Youngblood hawke, p.21
Youngblood Hawke, page 21
"Well, if so, it's thanks to you, Georges."
Frieda said, "Is this the play about the little boy who commits murders?"
Carmian said bleakly, "Oh, you've read my play?"
"When Jock Maas was considering it. Terribly funny things in it, but I wonder whether death is a subject for comedy."
"The greatest, Frieda," Feydal said, hauling himself out of the armchair and proceeding to drink the second martini. He stood with his feet planted far apart, his belly bulging, the maroon pajamas drooping around his ankles. "But it must be treated with unerring taste. Le Malade Imaginaire, or that marvellous Mikado of Gilbert, a comic oratorio about death two hours long, and maybe the only indestructible stage piece in English after Shakespeare. And Falstaff. 'Who hath honor? He who died o' Wednesday.' And Chaplin, Chaplin was greatly funny only about death. On the verge of starvation eating a shoe, or walking down a Klondike trail with death close behind in the shape of a bear—" All at once Feydal put down the martini, imitated a waddling bear, and then impersonated Chaplin hurrying along. Hawke did not know how Feydal achieved it, but first he could see the bear, and then it seemed that the fat man melted into Chaplin, baggy pants, cane and all, and then became himself again. It was something he did with his eyes, mouth and hands. "Pierce now has two acts of a wildly funny play."
"I'll have three acts in a couple of weeks," Carmian said, with a spiteful glance at Hawke—and this was, Hawke realized, the first and only notice Pierce Carmian had taken of him—"providing I can find a place to work." The playwright hitched himself off into the bedroom, and the typewriter began clacking again.

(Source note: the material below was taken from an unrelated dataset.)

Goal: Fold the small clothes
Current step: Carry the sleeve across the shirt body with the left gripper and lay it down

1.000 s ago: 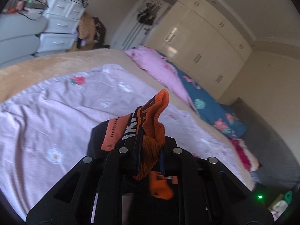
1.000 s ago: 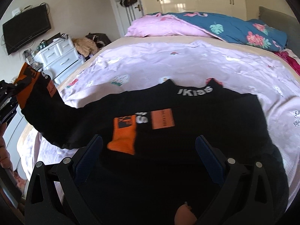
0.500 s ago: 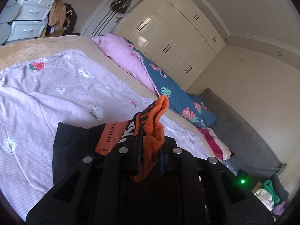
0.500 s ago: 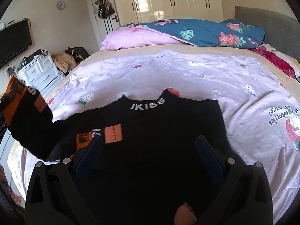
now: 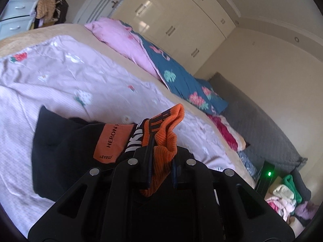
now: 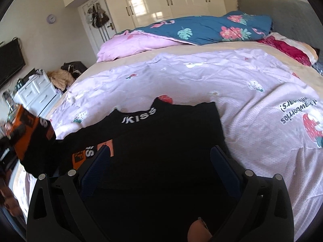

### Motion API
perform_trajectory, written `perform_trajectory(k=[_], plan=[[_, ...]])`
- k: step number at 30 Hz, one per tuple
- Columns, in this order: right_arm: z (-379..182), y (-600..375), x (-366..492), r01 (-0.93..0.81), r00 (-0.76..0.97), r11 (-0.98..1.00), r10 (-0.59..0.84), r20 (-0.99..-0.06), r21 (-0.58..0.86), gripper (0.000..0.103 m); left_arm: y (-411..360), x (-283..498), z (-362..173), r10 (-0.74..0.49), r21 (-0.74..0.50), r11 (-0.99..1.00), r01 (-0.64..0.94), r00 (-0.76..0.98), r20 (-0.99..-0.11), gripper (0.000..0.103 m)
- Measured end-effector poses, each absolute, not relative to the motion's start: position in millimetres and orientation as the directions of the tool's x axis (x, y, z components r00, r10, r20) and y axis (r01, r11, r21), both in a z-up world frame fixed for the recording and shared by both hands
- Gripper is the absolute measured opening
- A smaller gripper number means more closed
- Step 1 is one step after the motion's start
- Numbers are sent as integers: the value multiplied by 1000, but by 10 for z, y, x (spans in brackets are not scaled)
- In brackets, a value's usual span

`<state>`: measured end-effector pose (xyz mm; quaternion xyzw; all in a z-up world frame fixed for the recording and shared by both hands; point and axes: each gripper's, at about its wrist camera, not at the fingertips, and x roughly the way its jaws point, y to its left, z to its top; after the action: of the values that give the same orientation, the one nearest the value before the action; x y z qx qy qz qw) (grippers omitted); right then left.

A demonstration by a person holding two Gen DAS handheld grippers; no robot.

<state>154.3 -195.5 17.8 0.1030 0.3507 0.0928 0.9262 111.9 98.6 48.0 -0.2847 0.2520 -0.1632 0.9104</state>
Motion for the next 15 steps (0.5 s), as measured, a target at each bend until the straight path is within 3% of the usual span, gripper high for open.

Feydal said comfortably, lifting whole small fish out of the tureen of bouillabaisse into a plate, and pouring the rich brown soup over them, "Pierce is annoyed about the apartment. He's a spoiled child. I feel much better about letting you have it," he said to Hawke. "I gather you really need decent surroundings. Pierce has a perfectly good little flat in the village."
"This apartment?" Hawke blurted. "Me? It's impossible. I can't pay for it." He looked at Frieda in amazement. She only smiled.
"It's paid for, alas, I lease it by the year," Feydal said, greedily attacking the bouillabaisse, dripping soup on his pajamas. "You like the place, eh? High, quiet, airy even in July, I promise you."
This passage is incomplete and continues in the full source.